DATASET RECORDS below:

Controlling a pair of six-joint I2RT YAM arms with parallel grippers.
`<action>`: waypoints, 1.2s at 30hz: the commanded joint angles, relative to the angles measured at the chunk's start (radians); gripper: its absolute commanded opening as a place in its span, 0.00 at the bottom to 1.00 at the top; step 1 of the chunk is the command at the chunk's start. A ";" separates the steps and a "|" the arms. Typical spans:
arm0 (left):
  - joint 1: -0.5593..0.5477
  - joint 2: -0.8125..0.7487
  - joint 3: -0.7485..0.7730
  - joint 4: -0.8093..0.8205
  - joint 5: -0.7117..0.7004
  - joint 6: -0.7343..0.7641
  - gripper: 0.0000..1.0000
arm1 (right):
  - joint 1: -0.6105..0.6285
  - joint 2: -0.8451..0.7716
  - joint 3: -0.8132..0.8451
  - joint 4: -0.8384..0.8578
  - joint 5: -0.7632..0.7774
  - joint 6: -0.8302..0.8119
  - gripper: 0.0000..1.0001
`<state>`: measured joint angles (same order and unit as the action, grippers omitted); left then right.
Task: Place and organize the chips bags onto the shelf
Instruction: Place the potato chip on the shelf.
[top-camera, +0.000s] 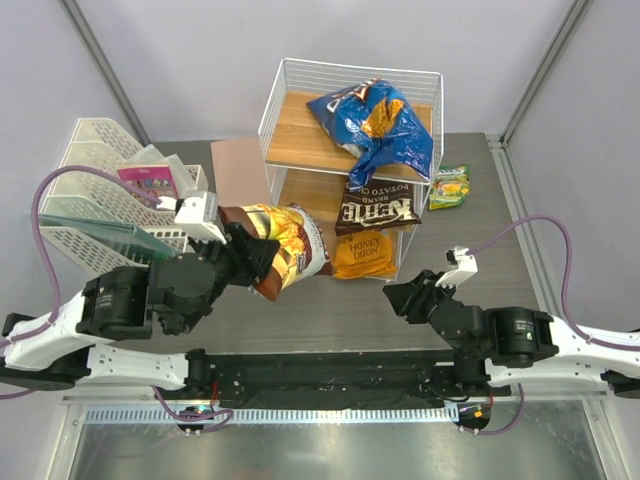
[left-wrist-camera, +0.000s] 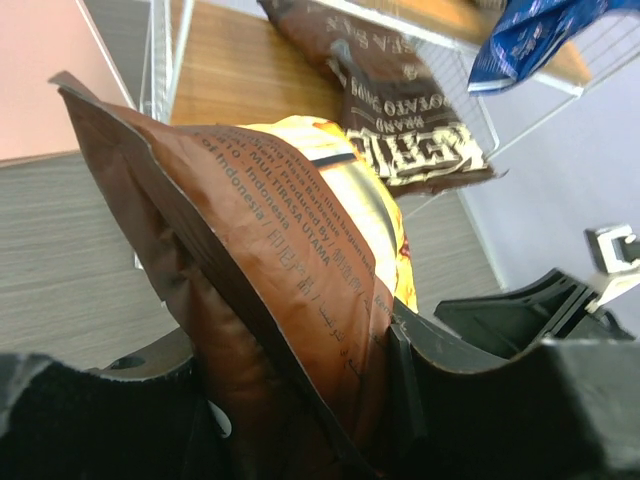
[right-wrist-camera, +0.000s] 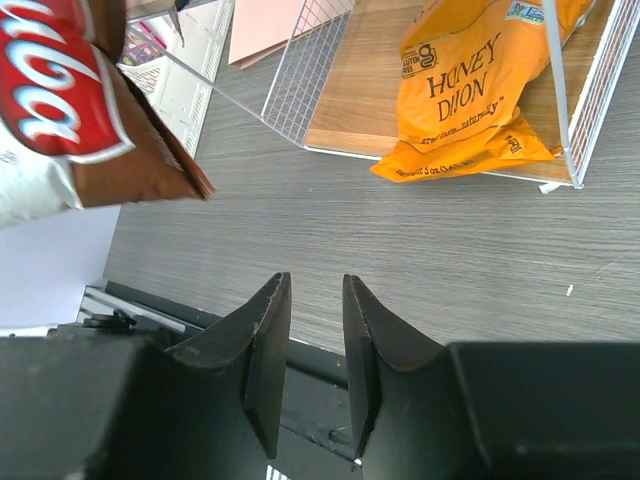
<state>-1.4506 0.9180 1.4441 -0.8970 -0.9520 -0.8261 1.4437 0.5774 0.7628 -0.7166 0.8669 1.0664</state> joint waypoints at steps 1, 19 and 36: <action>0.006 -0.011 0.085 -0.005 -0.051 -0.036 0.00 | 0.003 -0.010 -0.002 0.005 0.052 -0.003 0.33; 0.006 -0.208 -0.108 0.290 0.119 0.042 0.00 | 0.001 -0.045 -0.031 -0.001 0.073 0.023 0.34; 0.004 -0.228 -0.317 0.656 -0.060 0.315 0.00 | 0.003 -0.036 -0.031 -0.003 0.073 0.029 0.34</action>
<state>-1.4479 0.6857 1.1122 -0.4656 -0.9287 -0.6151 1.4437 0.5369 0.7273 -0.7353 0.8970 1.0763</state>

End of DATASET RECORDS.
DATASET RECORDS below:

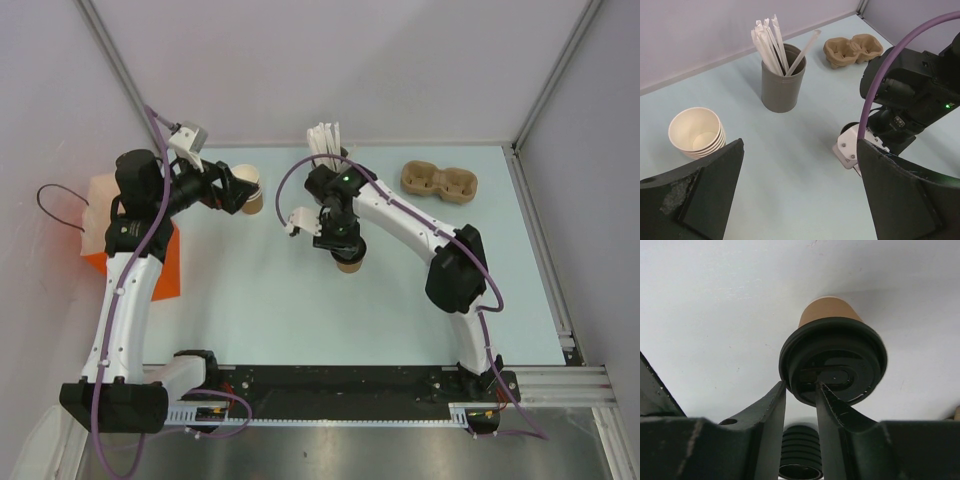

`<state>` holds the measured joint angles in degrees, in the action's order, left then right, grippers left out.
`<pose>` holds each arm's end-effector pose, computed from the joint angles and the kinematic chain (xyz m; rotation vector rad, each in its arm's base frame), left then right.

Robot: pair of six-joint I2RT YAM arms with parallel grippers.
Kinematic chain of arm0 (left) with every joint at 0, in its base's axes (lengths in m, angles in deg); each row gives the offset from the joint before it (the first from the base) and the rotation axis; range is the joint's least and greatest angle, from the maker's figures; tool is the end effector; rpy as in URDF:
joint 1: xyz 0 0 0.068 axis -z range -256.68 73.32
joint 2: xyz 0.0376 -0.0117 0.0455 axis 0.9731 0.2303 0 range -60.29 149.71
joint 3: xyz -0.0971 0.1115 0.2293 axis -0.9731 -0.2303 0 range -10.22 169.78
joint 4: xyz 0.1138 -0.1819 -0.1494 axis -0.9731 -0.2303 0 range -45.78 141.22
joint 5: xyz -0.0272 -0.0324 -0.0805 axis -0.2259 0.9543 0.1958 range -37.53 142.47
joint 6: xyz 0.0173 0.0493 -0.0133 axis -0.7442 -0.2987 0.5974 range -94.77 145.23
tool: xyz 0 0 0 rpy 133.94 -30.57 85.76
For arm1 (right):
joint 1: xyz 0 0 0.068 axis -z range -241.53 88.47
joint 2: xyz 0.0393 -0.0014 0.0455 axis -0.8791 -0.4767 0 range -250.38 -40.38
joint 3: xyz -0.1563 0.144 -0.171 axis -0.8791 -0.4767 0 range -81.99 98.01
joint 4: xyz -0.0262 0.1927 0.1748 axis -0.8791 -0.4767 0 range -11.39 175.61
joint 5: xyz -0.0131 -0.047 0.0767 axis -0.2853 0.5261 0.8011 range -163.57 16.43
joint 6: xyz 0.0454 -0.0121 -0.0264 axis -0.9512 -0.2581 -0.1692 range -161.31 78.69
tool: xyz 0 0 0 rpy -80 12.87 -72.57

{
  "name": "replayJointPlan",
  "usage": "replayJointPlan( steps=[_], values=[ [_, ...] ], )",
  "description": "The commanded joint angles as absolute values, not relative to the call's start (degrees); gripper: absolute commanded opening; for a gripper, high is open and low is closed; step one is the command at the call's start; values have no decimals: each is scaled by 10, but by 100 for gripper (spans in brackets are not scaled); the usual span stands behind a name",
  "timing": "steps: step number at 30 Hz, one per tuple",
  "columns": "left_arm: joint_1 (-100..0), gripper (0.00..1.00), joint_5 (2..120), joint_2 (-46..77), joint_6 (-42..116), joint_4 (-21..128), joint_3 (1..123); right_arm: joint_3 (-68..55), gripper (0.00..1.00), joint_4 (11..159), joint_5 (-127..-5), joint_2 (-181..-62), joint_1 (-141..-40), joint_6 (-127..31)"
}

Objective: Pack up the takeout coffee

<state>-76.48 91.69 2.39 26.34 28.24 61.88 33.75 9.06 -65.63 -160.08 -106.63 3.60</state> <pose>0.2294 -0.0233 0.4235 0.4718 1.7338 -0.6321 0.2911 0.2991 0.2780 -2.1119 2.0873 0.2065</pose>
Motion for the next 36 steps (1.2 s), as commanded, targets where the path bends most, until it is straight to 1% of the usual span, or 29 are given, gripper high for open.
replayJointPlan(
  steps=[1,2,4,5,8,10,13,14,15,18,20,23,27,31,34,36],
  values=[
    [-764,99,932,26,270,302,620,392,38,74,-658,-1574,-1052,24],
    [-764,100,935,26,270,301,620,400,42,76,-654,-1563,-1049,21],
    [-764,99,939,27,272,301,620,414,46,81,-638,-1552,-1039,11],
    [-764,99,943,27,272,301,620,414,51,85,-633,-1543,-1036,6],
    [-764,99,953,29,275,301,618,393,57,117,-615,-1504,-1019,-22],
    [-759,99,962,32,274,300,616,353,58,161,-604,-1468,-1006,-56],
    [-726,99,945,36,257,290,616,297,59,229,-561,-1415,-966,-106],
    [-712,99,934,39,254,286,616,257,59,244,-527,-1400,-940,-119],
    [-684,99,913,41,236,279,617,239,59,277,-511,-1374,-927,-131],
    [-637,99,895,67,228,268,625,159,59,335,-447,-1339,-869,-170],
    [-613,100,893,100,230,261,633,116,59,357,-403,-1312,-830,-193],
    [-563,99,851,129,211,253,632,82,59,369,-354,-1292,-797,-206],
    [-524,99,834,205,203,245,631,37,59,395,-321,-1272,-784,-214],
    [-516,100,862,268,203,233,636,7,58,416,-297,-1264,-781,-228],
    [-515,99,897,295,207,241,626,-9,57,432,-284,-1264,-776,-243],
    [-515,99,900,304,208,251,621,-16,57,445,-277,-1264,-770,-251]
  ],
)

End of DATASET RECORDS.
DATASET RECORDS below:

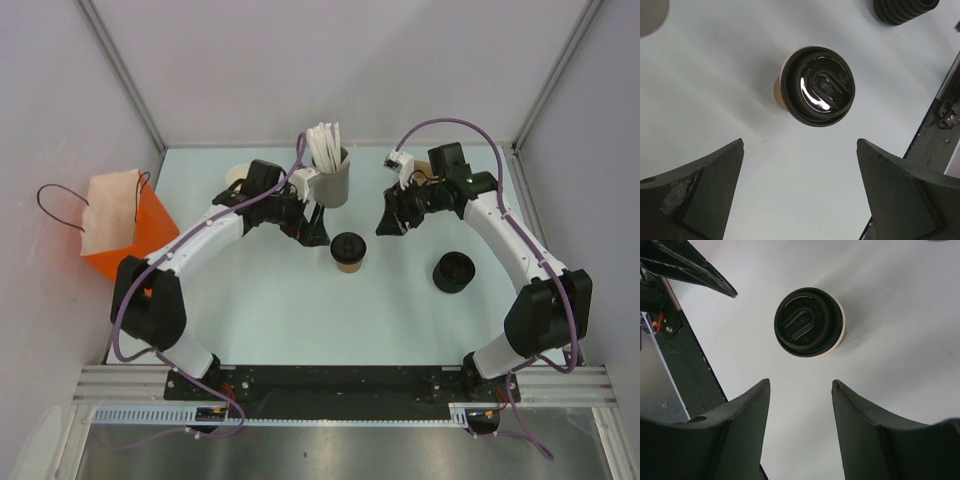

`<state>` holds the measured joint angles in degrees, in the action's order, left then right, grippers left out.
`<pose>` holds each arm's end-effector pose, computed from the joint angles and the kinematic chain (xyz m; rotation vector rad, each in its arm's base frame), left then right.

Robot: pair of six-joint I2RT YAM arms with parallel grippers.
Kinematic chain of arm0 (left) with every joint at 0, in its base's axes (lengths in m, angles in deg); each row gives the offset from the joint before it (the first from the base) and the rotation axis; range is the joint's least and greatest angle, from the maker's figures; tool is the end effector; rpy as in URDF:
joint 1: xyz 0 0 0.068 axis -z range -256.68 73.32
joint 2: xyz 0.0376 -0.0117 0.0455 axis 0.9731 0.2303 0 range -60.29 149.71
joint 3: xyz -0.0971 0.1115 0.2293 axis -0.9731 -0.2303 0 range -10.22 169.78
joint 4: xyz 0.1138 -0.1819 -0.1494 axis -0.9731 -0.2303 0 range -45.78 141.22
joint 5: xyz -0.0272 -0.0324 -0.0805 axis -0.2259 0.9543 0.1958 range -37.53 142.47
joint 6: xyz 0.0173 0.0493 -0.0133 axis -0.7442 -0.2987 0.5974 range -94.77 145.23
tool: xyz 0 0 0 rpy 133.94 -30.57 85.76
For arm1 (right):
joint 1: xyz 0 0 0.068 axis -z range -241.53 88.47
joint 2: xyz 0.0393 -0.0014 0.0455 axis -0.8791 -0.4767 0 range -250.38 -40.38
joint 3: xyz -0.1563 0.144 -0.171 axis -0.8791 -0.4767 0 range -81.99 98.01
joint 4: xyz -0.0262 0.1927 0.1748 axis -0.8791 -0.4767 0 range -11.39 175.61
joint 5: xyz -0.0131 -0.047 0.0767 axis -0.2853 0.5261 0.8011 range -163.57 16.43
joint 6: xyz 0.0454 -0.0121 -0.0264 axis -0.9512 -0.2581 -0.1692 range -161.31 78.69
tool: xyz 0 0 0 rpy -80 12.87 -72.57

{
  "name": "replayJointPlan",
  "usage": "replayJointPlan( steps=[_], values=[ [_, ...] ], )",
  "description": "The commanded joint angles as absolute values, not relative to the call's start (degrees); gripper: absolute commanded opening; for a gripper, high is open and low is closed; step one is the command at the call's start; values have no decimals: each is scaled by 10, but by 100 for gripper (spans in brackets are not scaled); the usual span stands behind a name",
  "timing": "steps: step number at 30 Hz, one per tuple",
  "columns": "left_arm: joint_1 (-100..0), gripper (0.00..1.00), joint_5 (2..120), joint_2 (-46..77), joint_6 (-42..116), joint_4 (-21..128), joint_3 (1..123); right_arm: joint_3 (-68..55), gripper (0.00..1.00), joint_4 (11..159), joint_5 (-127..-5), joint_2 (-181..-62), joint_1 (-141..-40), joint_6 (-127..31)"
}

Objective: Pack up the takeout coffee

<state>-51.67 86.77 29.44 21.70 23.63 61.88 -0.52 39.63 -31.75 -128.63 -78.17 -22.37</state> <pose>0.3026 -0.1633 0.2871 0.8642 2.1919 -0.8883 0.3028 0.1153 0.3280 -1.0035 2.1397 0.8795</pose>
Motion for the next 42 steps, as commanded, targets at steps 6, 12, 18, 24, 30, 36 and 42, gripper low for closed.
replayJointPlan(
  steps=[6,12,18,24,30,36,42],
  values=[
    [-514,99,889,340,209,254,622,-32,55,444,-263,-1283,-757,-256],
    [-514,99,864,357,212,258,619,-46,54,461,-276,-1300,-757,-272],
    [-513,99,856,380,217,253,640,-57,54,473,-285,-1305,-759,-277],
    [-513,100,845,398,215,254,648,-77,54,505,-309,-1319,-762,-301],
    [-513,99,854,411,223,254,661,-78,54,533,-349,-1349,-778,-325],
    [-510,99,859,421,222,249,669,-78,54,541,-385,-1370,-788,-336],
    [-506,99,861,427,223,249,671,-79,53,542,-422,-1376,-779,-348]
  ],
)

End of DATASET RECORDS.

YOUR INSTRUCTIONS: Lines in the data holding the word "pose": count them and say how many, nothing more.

RESPONSE BOX: 4